(...) Ora, como espaço privilegiado da emoção o futebol não
poderia deixar de sintetizar e manifestar algumas tensões sociais latentes. Ele
não é nem menos nem mais racista que outros domínios da sociedade brasileira
(ou italiana, ou qualquer outra). É seu espelho, sua caixa de ressonância. Um
episódio de discriminação ocorrido, por hipótese, num bar ficará restrito ao
conhecimento de poucas pessoas; se o palco for um estádio de futebol, o fato
ganhará larga publicidade. Diz o noticiário que Arouca foi ofendido por
"três ou quatro torcedores"; Assis, por um único. Números, portanto,
não superiores aos de cenas de desrespeito racial em um hipotético bar, baile
ou parque. É evidente que todo ato racista é condenável independentemente da
quantidade de pessoas que o pratiquem, mas também independentemente do local em
que ocorre: ele não é mais incivilizado por se dar em um estádio.
Comentando os acontecimentos da semana passada, o ex-craque
Raí observou que, se o racismo "passar impune no futebol, com certeza
passará impune na sociedade". É verdade. No entanto, o inverso também o é,
e com mais razão. No futebol o racismo é ambíguo: os mesmos torcedores que
ofendem o jogador negro do time adversário aplaudem o negro do próprio time.
Onde nasce e prospera o racismo é na sociedade. Inclusive com conceitos e
práticas que o reforçam mesmo pretendendo o contrário. Proclamar a suposta
superioridade da mestiçagem ou reservar cotas raciais na universidade pública
alimenta pelo avesso aquilo que se quer combater. O inverso de um racismo é
outro racismo. A tessitura das malhas sociais num país com a história e o
perfil do Brasil é complexa. Precisa ser pensada e debatida de forma profunda e
contínua, não apenas emocional e emergencial.

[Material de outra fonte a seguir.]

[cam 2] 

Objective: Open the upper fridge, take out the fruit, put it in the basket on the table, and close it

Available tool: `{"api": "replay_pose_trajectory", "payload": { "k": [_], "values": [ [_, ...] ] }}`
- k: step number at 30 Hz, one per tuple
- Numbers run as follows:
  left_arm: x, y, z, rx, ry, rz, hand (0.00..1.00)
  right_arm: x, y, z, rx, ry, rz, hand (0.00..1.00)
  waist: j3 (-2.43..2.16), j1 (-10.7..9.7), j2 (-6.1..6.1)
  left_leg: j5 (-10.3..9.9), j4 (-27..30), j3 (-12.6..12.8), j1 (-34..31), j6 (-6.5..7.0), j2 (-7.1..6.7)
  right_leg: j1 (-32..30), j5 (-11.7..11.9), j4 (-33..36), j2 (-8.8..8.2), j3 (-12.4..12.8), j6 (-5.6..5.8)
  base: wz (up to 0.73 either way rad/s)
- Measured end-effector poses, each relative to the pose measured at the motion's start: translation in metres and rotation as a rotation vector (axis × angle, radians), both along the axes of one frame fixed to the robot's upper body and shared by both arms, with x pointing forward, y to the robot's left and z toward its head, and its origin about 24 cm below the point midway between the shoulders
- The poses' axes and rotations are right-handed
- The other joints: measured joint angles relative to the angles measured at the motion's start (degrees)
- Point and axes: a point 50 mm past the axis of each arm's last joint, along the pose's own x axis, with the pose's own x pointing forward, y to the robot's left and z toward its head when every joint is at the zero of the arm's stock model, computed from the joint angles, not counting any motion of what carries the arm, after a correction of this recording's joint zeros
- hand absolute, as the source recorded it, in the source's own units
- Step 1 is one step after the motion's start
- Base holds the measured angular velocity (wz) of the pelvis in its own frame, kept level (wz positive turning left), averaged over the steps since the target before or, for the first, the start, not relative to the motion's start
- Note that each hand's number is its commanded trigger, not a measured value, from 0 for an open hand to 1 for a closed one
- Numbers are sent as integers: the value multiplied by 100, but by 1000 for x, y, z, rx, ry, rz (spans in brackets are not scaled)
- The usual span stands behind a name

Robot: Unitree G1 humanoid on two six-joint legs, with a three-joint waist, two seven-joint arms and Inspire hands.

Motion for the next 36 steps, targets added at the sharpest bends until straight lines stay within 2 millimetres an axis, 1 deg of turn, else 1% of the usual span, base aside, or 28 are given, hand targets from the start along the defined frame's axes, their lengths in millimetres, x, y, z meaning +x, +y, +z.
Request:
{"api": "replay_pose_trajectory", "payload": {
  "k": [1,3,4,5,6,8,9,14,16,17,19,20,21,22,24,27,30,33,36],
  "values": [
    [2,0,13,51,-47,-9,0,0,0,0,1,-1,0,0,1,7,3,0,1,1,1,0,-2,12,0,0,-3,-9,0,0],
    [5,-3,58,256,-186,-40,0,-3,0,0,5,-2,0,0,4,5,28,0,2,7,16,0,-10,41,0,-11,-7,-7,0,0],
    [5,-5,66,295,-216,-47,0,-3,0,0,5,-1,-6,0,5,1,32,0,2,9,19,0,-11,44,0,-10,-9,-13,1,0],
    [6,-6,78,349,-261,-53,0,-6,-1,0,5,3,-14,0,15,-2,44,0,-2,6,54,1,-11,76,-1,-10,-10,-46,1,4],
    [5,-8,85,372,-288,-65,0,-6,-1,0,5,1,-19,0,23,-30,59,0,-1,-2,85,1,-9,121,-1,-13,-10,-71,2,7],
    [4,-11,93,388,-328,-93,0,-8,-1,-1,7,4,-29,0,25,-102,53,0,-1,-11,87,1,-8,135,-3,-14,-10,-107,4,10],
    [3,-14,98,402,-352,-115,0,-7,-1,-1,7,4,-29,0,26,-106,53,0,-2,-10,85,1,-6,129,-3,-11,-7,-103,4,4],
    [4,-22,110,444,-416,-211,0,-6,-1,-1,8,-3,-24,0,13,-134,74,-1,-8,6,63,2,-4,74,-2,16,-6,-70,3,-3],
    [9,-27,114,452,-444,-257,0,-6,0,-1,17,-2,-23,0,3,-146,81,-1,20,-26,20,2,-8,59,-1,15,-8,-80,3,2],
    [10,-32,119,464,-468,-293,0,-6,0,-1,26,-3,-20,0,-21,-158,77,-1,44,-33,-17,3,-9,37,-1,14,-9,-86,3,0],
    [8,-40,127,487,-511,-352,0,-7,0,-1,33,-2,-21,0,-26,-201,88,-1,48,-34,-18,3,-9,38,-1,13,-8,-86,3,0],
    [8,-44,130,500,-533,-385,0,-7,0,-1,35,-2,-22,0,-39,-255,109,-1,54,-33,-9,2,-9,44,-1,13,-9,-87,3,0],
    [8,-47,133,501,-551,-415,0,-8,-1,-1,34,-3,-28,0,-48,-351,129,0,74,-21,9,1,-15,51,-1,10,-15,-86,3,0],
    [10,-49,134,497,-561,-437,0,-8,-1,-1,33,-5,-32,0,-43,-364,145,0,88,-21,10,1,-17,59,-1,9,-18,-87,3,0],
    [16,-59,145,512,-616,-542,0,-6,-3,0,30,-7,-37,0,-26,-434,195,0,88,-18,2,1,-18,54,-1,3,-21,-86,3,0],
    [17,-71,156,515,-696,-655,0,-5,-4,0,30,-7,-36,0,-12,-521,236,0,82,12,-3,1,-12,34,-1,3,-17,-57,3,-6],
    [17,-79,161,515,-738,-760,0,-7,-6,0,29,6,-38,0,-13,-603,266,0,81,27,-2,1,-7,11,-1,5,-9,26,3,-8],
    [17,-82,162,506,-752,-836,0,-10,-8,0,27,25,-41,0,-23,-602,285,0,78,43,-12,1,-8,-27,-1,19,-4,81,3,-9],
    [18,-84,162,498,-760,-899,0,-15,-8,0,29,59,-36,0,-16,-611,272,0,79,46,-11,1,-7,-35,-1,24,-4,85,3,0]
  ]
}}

Fonte: Hilário Franco Júnior, “Um país no espelho”, O Estado de S. Paulo, Aliás, 16/3/14, E3.
Em tempo: se a Federação Paulista de Futebol (FPF) – ou a CBF ou a Conmebol (respectivamente confederações brasileira e sul-americana de futebol) – quer de fato dissociar o racismo do esporte que comanda basta tomar medidas EFETIVAS e RIGOROSAS de punição aos responsáveis diretos (torcedores, atletas e/ou dirigentes) e indiretos (clubes).
Palavras em faixas e notas oficiais são discursos vazios, nada mais.
PS (acrescentado em 26/3/14): Quando me refiro a punição rigorosa e efetiva definitivamente não é o que fizeram a FPF e Conmebol com multas de no máximo R$ 50 mil.
PS (acrescentado em 26/3/14): Quando me refiro a punição rigorosa e efetiva definitivamente não é o que fizeram a FPF e Conmebol com multas de no máximo R$ 50 mil.